We have been really happy thus far, but of course it took some work to move everything over. First, we had to make sure direct deposit was synced up to the new account. That was an important detail! Secondly, I had to make sure each and every bank-draft bill was updated. I lost a little bit of sleep during that process because I was terrified to receive an overdraft bill from one I stupidly forgot to update.
Recently, I found out that I did a ton of extra work for no reason.
Ever heard of a Switch Kit?
Here is a quick example from NFCU below:
A switch kit is a free service that allows you to close an account with another bank and transfer the funds to your new bank account. It also switches your direct deposit and any automatic payments from your old account to your new account, making your life that much easier.
If switching bank accounts is now that easy, why not do so?
According to the aforementioned survey, the average adult in the U.S. has used the same primary checking account for 16 years. More than 25% of Americans keep a checking account for more than 20 years, with seniors 65+ keeping a checking account for 26 years on average. 3% of survey respondents have used the same account for more than 50 years.
Of course, if you like your bank and are receiving great benefits, why move? A majority of checking account holders (63%) are able to avoid paying any fees. However, the survey found that, on average, a checking account customer pays $14 a month in fees, specifically ATM, overdraft, and routine service fees.
Why is that?
Out of network ATM withdrawal fees for 2017, inched up to almost $5 a withdrawal. Meanwhile, overdraft fees costed over $33 per incident, according to a 2017 Bankrate checking account survey.
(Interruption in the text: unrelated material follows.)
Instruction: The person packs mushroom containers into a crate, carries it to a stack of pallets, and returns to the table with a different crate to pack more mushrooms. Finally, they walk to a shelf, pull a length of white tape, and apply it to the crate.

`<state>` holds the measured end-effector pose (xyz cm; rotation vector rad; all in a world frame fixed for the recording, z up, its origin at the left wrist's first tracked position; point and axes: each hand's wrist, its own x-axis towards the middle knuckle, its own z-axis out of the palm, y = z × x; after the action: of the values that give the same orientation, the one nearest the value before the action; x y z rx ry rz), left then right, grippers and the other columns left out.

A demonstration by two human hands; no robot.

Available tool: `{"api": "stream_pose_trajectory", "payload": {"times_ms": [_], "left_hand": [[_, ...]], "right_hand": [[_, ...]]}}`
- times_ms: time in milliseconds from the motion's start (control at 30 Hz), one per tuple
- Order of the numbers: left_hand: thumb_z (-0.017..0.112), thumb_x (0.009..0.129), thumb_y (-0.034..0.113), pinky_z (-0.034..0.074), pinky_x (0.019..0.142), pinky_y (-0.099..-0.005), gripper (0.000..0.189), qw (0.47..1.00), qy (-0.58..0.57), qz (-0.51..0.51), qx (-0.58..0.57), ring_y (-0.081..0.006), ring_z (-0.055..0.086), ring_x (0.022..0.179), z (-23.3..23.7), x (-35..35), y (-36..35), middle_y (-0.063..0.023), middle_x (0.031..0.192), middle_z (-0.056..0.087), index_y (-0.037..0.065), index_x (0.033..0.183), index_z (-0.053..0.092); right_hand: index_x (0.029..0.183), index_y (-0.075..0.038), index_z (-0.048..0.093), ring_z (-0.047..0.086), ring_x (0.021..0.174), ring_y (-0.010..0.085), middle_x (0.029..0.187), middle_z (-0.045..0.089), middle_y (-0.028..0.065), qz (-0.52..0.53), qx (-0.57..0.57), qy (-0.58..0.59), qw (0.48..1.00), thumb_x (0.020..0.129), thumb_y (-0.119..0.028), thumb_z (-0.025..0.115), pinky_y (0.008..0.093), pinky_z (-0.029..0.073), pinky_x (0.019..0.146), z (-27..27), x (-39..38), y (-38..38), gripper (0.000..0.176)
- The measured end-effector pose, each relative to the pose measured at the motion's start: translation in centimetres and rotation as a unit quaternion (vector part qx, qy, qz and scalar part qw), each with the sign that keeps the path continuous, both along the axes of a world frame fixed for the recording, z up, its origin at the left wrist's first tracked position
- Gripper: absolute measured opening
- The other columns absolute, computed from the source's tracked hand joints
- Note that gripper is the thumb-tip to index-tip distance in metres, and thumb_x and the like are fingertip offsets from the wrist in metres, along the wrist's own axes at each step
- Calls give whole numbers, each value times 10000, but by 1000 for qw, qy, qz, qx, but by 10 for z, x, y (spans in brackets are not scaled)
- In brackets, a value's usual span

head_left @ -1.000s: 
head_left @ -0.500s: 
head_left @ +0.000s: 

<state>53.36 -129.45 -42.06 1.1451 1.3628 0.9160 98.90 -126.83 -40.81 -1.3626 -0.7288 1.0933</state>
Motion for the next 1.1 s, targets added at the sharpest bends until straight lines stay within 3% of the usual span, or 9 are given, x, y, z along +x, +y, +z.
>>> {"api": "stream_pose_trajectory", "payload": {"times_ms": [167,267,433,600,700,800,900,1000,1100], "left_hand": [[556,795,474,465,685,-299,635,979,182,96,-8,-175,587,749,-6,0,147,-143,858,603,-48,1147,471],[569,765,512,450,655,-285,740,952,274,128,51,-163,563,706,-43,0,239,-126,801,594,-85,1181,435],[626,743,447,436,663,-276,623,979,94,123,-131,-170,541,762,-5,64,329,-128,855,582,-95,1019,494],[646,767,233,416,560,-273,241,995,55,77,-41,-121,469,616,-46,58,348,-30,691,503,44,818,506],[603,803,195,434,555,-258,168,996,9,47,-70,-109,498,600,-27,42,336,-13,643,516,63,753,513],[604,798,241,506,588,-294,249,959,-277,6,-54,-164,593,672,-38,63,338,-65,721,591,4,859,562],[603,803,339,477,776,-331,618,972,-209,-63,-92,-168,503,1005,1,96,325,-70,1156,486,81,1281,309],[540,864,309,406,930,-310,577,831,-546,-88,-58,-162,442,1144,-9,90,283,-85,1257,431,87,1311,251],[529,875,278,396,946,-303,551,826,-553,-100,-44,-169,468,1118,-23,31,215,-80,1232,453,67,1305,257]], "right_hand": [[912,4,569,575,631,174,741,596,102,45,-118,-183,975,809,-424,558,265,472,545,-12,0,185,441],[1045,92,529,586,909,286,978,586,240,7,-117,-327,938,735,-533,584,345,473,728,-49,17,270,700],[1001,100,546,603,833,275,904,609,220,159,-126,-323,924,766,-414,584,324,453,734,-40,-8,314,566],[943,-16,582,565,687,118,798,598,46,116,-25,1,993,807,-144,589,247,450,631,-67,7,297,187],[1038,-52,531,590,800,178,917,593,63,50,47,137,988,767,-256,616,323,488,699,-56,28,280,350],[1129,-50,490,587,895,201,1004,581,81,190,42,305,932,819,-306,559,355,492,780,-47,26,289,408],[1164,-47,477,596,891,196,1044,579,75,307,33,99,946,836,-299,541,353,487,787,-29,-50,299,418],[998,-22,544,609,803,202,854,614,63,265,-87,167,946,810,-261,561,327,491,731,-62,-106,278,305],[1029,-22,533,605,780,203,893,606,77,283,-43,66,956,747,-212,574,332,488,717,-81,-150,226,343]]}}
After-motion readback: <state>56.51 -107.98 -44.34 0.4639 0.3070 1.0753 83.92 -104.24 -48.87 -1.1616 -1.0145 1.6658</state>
Millennials are most likely to pay checking fees, with 28% reporting that they pay more than $26 per month, on average. Even worse, the average low-income American (defined as making less than $30,000 a year) pays charges of $31 month.
Additionally, only 38% of banks offer free checking accounts. Meanwhile, 61% of banks offer free checking accounts if customers utilize direct deposits in their accounts.
Today, banks are fighting for customers by providing free money incentives for opening bank accounts. Why not take some time to figure out if you should upgrade your bank account today?